A rep for the Port Authority of New York and New Jersey, which owns 4-10 Vestry and uses it as the Holland Tunnel Emergency Garage, is “installing an exterior billboard as a way to generate revenue from advertising for our transportation program.”
The next logical question is whether the organization is allowed to do such a thing, since the building falls within the Tribeca North Historic District. The answer is yes, because the Landmarks Preservation Commission has no authority over the Port Authority.
A side note: When I ran this by James, he pointed out that buildings owned by New York State are subject to the New York State Historic Preservation Act of 1980, Section 14.09. “Most, if not all, New York City Landmarks are either listed on the State Register or eligible for listing, so I doubt this would have passed muster here if the building were state-owned (and not owned by the Port Authority),” he said.
Above right is a photo taken by Google Maps last September. And here’s the summary about 4-10 Vestry from the LPC’s designation report:
This four-story, triangular-shaped office building, located at the eastern end of the block, has approximately ninety-foot facades on Vestry Street and Canal Street. Five small buildings at the eastern end of the block were demolished in 1925 in conjunction with the widening of Canal Street and Varick Street prior to the construction of the Holland Tunnel. The building was designed by Erling Dure for the New York State Bridge and Tunnel Commission and the New Jersey Interstate Bridge and Tunnel Commission in 1926; Dure also designed the tunnel ventilation buildings.
The building has a one-story granite-faced base which on the Canal Street facade has segmentally-arched windows with industrial steel sash. The round-archway in the angled corner bay has a multi-light bronze door in a bronze surround with “The Holland Tunnel” inscribed on the lintel. The Vestry Street base has a variety of openings, including three vehicular bays with segmentally-arched heads. The upper facades of patterned brown brick are divided by wide and narrow pilasters into single window bays terminated by limestone corbel tables. The roofline is a series of setbacks, edged with limestone bands, which culminate in a brick penthouse with a limestone parapet. The windows have four-over-four industrial sash. The building remains in use at the Holland Tunnel Administration Building.

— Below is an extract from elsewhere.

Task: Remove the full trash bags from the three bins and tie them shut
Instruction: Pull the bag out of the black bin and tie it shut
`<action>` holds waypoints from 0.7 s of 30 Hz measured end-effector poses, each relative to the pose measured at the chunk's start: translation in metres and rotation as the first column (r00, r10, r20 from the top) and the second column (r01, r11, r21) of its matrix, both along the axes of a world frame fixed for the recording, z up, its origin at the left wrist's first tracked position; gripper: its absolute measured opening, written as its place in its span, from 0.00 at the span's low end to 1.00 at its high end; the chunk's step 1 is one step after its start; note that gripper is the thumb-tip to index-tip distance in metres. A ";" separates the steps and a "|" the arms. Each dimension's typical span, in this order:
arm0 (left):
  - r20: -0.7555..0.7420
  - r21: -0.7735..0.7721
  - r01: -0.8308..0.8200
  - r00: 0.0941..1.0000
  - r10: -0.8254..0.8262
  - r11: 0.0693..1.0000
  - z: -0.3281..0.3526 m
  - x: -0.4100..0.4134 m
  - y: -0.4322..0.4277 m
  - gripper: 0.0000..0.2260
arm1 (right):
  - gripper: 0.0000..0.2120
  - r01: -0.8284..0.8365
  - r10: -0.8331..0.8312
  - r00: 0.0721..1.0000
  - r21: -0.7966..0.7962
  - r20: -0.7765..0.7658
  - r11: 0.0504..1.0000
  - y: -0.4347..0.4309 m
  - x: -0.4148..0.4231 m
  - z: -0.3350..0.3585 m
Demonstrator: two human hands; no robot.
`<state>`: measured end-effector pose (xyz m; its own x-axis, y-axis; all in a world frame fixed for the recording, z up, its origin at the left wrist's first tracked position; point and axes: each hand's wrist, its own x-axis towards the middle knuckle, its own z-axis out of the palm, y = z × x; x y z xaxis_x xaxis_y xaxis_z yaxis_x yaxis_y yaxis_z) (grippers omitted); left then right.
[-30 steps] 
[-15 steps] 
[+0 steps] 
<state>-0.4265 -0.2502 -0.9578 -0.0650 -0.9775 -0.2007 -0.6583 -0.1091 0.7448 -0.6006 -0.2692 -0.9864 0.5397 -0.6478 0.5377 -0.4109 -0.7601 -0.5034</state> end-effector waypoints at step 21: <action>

Got a question? Email tribecacitizen@gmail.com.
Previous Nosy Neighbor posts:
• What’s opening at 280 Broadway?
• Why are construction fences always green?
• What Gives With This Window at 1 World Trade Center?
• What’s opening at Le District?
• What are the Hudson Tubes?
• What’s this Citi Bike pole?
• Is there a Moore Street?
• What are those holes in 1 World Trade Center?
• How long will the Bogardus Plaza construction take?
• Why were the trees outside Goldman Sachs cut down?
• When did the signage on 49 Chambers change?
• Why are Tribeca’s street numbers messed up?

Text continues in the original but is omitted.